Kuwait has just announced that their currency will not be pegged to the dollar. China has sold off at least 1 billion in US Treasury Notes, as Venezuela and the United Arab Emirates replace their dollar reserves with the euro. The signal coming from other governments is a warning sign; our dependence on foreign bond buyers to finance domestic consumption is rapidly coming apart. The United States’ economy is held together with baling wire and duct tape.

o Supply and Demand.

While mining companies continue to extract gold, production cannot keep pace with demand. From 1992 to 2005 world output totaled 1.1 billion ounces. Reserves are barely half that size, and dwindling. Large mining companies must scramble to keep up production, turning to the junior mining segment for exploration and discovery. But between 1985 and 2003 new discoveries had slipped by 30 per cent. Basic economics tells us that when supply cannot meet demand, the value increases.

o Historical value.

Gold cannot be made. It is what it is. That is why the value of gold has been used for over 5,000 years. In his speech, Anthony S. Fell, a leading banker with the Royal Bank of Canada, stated the following:

“To some extent, I regret to say, all paper currencies are becoming somewhat suspect, and accordingly, it is my view that gold bullion, rather than being the barbarous relic described by John Maynard Keynes, may well become the asset of choice for many investors over the coming decade…notwithstanding the modest rise in gold prices over the past few years, that is where gold bullion is today, and it represents great opportunity.”

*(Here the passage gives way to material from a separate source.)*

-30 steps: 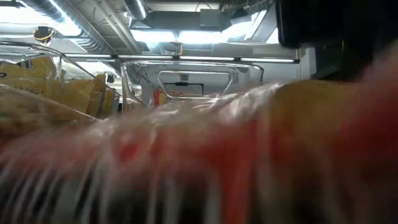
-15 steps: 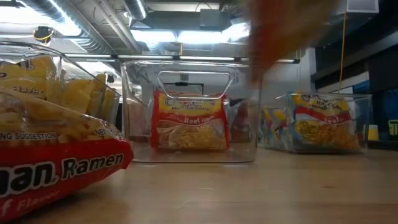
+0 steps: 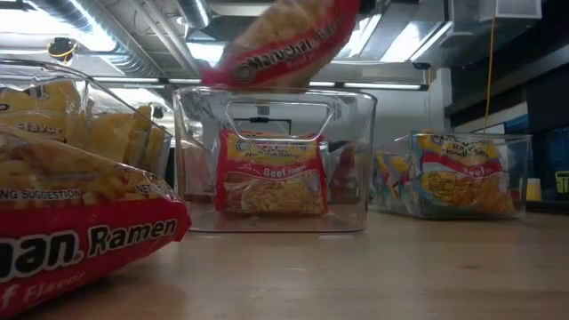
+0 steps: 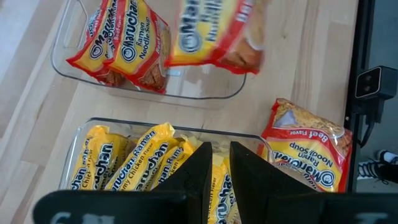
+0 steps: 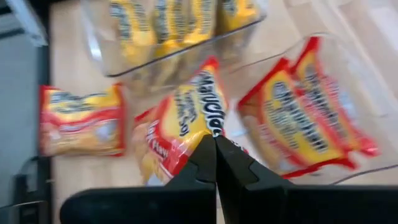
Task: Sort Maruchan noodles
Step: Put the red noodle pack into the middle transparent bin
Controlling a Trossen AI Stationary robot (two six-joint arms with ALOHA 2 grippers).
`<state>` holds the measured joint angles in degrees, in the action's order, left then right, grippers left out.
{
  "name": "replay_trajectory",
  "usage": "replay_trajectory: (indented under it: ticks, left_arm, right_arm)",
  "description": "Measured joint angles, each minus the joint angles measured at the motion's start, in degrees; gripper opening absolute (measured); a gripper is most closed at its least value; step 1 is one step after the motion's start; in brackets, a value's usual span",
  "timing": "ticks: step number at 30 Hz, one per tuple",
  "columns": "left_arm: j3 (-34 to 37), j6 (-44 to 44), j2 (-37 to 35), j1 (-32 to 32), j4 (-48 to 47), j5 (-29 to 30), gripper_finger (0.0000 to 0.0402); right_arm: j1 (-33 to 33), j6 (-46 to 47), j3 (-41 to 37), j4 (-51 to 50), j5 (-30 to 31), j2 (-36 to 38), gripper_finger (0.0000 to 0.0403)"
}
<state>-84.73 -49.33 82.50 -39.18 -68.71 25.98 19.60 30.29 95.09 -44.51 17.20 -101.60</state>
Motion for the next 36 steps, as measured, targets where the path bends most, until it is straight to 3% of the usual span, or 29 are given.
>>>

o Gold is the great stabilizer for all economies.

Gold inhibits governments from printing money and placing the citizenry in debt. It prevents the devaluation of currency brought about by inflation, and increases the wealth of nations. Gold provides protection from abusive usury, encourages savings, and puts and end to taxation and the exploitation of the world’s population.

Investing in precious metals is the only safe haven against a falling currency. The U.S. Dollar index has fallen 30 per cent since 2001, while gold and silver have more than doubled in value.

Since 1913, when the Federal Reserve became the issuer of American currency, the dollar has lost 98 per cent of its value.

The question arises, should you be investing in paper assets, or gold?